XM SATELLITE RADIO SNOOP DOGG
Hip hop superstar Snoop Dogg appears in a TV spot for XM Satellite Radio. The broadcaster posted a wider-than-expected earnings loss Thursday, while a key director quit over disagreements about the company’s direction, warning of a looming ‘crisis.’PRN
/ Source: The Associated Press

XM Satellite Radio Holdings Inc. posted a much wider loss in the fourth quarter on higher costs for marketing and acquiring subscribers. At the same time, a key director quit over disagreements about the company’s direction, warning of a looming “crisis.”

XM’s shares slumped in morning trading on the Nasdaq Stock Market, briefly trading as low as $22.94. Their previous 52-week low was $23.01.

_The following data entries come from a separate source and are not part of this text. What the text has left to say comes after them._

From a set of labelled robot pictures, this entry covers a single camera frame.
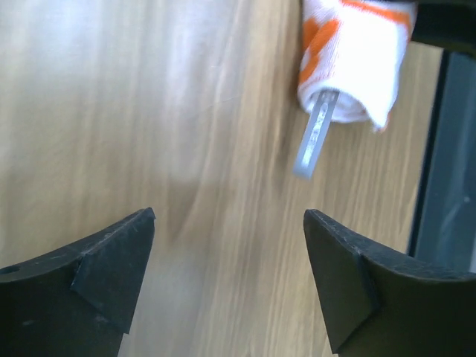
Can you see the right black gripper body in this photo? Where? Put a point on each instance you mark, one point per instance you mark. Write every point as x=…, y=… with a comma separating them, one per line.
x=449, y=25

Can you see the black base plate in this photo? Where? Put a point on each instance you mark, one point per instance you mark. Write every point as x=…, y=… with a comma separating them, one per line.
x=443, y=230

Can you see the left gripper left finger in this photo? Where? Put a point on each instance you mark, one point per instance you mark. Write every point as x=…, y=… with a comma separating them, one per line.
x=80, y=299

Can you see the orange flower towel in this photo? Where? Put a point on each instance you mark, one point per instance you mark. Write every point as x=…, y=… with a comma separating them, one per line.
x=357, y=49

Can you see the small grey cylinder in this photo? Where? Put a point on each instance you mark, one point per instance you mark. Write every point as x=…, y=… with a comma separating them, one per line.
x=315, y=133

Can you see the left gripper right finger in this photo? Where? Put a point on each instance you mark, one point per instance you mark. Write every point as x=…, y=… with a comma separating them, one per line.
x=377, y=301

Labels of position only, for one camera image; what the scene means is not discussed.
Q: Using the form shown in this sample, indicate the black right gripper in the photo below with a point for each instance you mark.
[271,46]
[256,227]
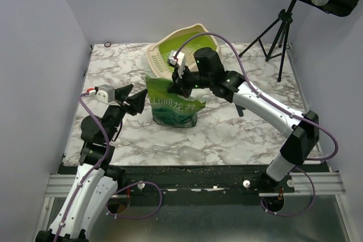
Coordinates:
[179,84]

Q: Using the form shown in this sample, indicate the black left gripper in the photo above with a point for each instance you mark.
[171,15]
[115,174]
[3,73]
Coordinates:
[136,100]

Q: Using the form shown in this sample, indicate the green cat litter bag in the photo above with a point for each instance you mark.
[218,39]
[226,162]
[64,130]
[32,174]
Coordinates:
[172,109]

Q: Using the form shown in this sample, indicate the clear plastic litter scoop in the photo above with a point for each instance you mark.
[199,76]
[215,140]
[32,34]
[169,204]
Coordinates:
[185,155]

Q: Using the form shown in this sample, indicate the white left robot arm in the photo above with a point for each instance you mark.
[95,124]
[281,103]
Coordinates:
[95,179]

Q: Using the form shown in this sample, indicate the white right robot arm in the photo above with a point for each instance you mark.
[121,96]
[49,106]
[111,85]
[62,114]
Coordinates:
[298,128]

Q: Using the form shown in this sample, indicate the clean litter pile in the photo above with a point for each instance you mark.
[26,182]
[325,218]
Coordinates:
[188,55]

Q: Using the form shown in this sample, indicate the green and beige litter box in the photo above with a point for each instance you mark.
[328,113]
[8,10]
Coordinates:
[158,53]

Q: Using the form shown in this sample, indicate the black tripod stand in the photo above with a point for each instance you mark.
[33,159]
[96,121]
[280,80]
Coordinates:
[280,42]

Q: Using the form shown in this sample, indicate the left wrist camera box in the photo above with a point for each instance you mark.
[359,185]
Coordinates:
[103,93]

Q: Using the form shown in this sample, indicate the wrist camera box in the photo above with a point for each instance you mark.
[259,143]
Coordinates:
[173,61]
[103,93]

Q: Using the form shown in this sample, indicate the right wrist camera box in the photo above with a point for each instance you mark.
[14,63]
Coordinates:
[173,61]

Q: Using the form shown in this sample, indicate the black mounting rail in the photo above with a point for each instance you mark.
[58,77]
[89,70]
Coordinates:
[196,185]

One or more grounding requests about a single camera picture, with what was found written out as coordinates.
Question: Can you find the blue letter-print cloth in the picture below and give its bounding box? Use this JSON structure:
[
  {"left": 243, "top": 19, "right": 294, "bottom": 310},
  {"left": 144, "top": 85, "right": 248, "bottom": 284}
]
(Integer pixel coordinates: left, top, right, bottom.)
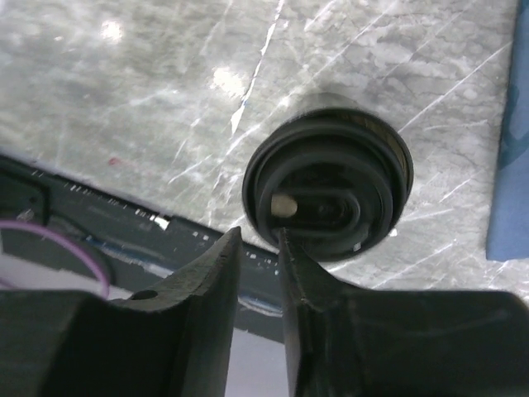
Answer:
[{"left": 486, "top": 1, "right": 528, "bottom": 261}]

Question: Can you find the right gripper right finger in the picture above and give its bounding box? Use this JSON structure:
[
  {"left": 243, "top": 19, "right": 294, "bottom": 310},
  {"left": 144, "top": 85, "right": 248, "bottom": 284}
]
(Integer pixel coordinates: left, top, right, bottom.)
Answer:
[{"left": 279, "top": 231, "right": 528, "bottom": 396}]

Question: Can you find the black coffee cup lid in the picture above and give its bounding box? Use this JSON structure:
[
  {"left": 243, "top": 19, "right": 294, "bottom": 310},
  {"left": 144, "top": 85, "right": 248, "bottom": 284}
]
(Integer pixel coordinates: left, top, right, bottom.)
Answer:
[{"left": 241, "top": 108, "right": 414, "bottom": 261}]

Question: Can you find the black mounting base rail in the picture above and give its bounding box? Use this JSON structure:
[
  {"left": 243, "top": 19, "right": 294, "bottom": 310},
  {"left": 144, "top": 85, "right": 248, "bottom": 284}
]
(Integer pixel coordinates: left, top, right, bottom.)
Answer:
[{"left": 1, "top": 155, "right": 283, "bottom": 342}]

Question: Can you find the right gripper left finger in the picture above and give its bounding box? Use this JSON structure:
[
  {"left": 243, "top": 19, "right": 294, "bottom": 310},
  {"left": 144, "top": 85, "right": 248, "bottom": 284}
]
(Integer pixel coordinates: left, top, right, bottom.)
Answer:
[{"left": 1, "top": 228, "right": 242, "bottom": 396}]

XM, the larger of the country’s two satellite radio operators, reported Thursday a loss of $270.4 million, or $1.22 per share, after dividends for preferred stockholders, for the October-December period. In the same period a year earlier, the loss was $190.4 million, or 93 cents per share.

Revenue more than doubled to $177.1 million from $83.1 million. Analysts surveyed by Thomson Financial expected a loss of 92 cents per share on revenue of $174.1 million.

The Washington, D.C.-based company also disclosed in a regulatory filing that Pierce Roberts Jr. has stepped down as a director, citing strategic differences with other board members over the company’s direction.

Roberts, a former chief telecom investment banker with Bear Stearns, had served as a director for five years and sat on all of the board’s major committees.

In a letter to board chairman Gary Parsons, Roberts said he was “troubled” by the company’s current path. “Given current course and speed there is, in my view, a significant chance of a crisis on the horizon,” Roberts wrote. “Even absent a crisis, I believe that XM will inevitably serve its shareholders poorly without major changes now.”

The company said in a statement accompanying the letter that its management and other directors disagreed with Roberts over how to balance growth versus cash flow, believing that it was important for the long term to keep up its rapid growth rate.

XM and its smaller rival, Sirius Satellite Radio Inc., are locked in a vicious, expensive battle to line up listeners and programming for their pay radio services, which currently cost about $13 a month and require a special receiver. Both offer dozens of channels of talk and news as well as commercial-free music.

Both have also racked up significant financial losses as they build their businesses, signing big-ticket contracts for programming with shock jock Howard Stern, Major League Baseball, talk show host Oprah Winfrey and others.

For the full year, XM posted a loss, after preferred dividends, of $675.3 million, or $3.07 per share, compared with $651.2 million, or $3.30 per share, last year. Revenue rose to $558.3 million from $244.4 million.

XM said it had more than 5.9 million subscribers at the end of 2005, up 84 percent from a year earlier, and said its total had risen to more than 6 million in the first week of January. Sirius has said it has more than 3 million subscribers.

XM’s CEO Hugh Panero said in a statement that the company expects to reach profitability from its operations by the end of this year, with subscription revenues reaching $860 million. He also said he expects to have 9 million subscribers by the end of the year.